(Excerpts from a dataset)
= = = = = = =
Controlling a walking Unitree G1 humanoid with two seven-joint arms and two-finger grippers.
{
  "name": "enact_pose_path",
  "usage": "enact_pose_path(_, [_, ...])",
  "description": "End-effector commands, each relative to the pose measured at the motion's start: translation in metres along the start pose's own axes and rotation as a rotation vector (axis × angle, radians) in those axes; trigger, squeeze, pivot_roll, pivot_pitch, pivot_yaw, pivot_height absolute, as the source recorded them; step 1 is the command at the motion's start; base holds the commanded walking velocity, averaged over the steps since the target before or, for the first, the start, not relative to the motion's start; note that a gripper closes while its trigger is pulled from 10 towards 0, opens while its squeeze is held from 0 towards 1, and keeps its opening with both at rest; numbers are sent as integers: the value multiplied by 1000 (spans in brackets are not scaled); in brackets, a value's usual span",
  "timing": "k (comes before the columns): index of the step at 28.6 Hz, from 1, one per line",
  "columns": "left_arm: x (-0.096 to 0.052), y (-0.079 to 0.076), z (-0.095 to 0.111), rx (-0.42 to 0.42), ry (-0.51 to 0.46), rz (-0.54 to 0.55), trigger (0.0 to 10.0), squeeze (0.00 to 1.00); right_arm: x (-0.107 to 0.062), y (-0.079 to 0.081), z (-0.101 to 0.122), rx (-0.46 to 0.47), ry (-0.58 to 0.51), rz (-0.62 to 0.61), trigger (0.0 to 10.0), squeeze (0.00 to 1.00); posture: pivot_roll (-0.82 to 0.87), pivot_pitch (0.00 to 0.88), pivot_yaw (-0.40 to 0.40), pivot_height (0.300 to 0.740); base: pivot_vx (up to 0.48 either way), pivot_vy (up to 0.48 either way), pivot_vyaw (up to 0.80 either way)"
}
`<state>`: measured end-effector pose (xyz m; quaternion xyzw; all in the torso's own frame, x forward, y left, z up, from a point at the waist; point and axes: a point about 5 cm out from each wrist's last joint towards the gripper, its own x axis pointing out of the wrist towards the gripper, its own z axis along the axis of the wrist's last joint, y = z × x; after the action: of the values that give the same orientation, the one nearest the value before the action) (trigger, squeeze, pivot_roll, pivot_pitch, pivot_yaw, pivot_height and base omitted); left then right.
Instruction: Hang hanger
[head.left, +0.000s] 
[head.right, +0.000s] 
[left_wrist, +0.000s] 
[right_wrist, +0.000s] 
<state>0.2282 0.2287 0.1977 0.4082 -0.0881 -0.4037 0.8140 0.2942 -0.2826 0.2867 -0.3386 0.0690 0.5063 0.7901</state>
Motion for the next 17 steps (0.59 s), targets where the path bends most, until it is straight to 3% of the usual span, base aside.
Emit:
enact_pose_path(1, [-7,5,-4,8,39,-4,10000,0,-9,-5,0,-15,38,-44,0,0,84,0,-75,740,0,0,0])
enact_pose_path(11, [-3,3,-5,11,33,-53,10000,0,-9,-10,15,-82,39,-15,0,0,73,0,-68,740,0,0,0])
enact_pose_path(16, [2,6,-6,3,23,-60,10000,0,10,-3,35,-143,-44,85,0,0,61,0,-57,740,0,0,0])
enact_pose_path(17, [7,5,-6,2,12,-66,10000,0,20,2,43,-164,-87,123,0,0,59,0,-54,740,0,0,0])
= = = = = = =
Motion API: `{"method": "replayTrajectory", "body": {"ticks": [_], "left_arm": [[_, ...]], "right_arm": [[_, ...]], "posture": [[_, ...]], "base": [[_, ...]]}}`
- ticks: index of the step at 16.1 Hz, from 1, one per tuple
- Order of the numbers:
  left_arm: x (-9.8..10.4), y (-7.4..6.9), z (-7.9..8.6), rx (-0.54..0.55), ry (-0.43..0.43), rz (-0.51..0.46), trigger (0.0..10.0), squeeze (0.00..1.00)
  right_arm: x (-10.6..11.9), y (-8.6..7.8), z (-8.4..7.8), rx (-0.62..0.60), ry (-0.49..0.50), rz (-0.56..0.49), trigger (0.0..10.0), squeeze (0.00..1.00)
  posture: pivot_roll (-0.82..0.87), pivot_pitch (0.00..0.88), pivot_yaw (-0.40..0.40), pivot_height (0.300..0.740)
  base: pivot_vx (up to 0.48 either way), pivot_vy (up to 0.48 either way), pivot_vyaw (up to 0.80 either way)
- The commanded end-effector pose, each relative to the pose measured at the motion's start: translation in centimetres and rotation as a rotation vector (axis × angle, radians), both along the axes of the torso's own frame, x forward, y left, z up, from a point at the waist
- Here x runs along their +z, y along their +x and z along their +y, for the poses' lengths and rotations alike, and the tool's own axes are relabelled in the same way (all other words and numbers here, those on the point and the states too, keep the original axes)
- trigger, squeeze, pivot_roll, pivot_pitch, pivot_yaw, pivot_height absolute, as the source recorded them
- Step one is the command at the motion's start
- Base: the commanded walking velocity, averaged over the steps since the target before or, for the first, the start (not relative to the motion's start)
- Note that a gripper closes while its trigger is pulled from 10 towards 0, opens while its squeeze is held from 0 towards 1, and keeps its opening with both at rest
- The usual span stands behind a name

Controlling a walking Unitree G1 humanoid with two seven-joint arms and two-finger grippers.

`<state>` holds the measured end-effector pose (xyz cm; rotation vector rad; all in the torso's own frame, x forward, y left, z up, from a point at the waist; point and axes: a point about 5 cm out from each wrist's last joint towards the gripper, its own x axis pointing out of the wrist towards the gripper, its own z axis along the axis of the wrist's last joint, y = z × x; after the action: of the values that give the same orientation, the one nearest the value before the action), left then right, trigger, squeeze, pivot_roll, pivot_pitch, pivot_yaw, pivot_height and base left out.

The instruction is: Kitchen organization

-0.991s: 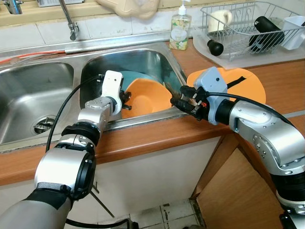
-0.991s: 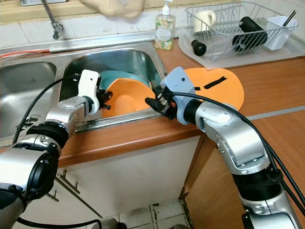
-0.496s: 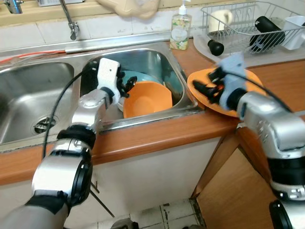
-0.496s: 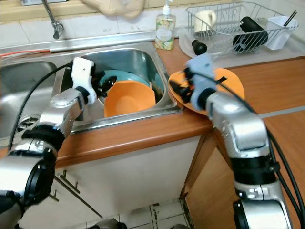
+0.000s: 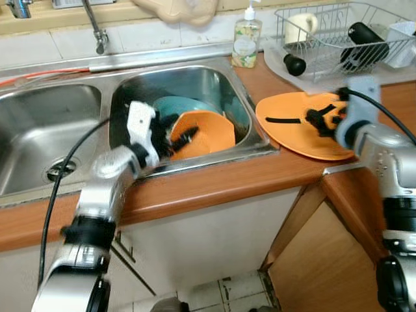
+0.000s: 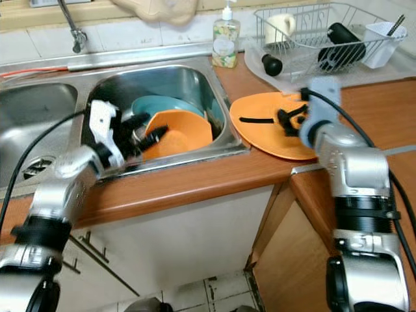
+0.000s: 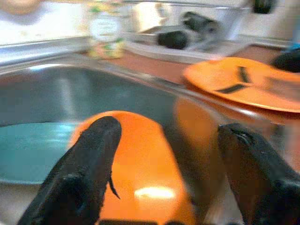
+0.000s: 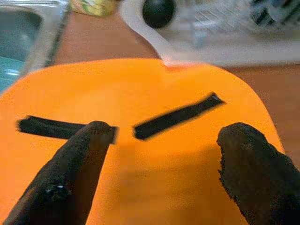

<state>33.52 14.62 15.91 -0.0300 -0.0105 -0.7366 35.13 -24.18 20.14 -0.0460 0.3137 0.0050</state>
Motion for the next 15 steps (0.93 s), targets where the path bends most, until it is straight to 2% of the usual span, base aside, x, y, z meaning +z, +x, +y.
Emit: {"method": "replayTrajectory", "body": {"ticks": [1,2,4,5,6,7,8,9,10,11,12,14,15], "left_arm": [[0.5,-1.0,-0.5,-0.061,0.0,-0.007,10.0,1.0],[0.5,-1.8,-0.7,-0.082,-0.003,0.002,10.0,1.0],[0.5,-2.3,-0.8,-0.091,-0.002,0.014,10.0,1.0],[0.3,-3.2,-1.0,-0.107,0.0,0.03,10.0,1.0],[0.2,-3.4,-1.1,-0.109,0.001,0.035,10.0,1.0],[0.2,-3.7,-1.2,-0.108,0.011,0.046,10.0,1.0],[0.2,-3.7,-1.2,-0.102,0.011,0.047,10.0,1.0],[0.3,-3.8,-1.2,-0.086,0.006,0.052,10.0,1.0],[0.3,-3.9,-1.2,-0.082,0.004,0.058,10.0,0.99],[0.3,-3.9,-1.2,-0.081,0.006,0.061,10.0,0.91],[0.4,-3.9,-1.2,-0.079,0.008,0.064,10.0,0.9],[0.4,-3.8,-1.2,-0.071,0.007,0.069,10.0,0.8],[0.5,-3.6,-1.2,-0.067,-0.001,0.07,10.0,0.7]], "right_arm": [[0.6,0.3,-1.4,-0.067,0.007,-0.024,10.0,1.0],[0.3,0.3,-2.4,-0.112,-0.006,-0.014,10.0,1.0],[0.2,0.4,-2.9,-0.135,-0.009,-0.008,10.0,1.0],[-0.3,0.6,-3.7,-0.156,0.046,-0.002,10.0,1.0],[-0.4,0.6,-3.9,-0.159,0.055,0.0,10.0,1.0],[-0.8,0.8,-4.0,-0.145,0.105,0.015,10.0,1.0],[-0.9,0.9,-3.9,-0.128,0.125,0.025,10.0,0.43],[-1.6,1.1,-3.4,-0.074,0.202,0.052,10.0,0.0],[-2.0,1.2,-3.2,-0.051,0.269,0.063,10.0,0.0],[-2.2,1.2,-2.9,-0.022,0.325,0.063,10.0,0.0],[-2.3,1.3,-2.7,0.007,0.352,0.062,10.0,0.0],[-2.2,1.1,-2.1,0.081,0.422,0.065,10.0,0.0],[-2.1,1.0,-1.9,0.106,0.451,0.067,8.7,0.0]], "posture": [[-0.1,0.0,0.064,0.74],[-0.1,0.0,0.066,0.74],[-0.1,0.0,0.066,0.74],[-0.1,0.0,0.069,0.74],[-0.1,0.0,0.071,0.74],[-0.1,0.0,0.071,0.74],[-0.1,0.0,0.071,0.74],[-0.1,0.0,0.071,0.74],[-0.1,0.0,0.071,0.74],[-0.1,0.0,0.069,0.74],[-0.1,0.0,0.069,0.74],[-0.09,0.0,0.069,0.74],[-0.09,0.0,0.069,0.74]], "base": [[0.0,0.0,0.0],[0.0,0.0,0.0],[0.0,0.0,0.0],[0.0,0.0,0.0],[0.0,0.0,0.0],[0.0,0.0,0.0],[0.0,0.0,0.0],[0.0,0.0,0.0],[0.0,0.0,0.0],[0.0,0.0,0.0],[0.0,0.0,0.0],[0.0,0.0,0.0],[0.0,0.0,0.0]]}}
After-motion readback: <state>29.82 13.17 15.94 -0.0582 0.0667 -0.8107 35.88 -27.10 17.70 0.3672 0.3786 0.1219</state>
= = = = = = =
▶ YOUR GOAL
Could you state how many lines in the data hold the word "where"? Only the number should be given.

▶ YOUR SOLUTION
2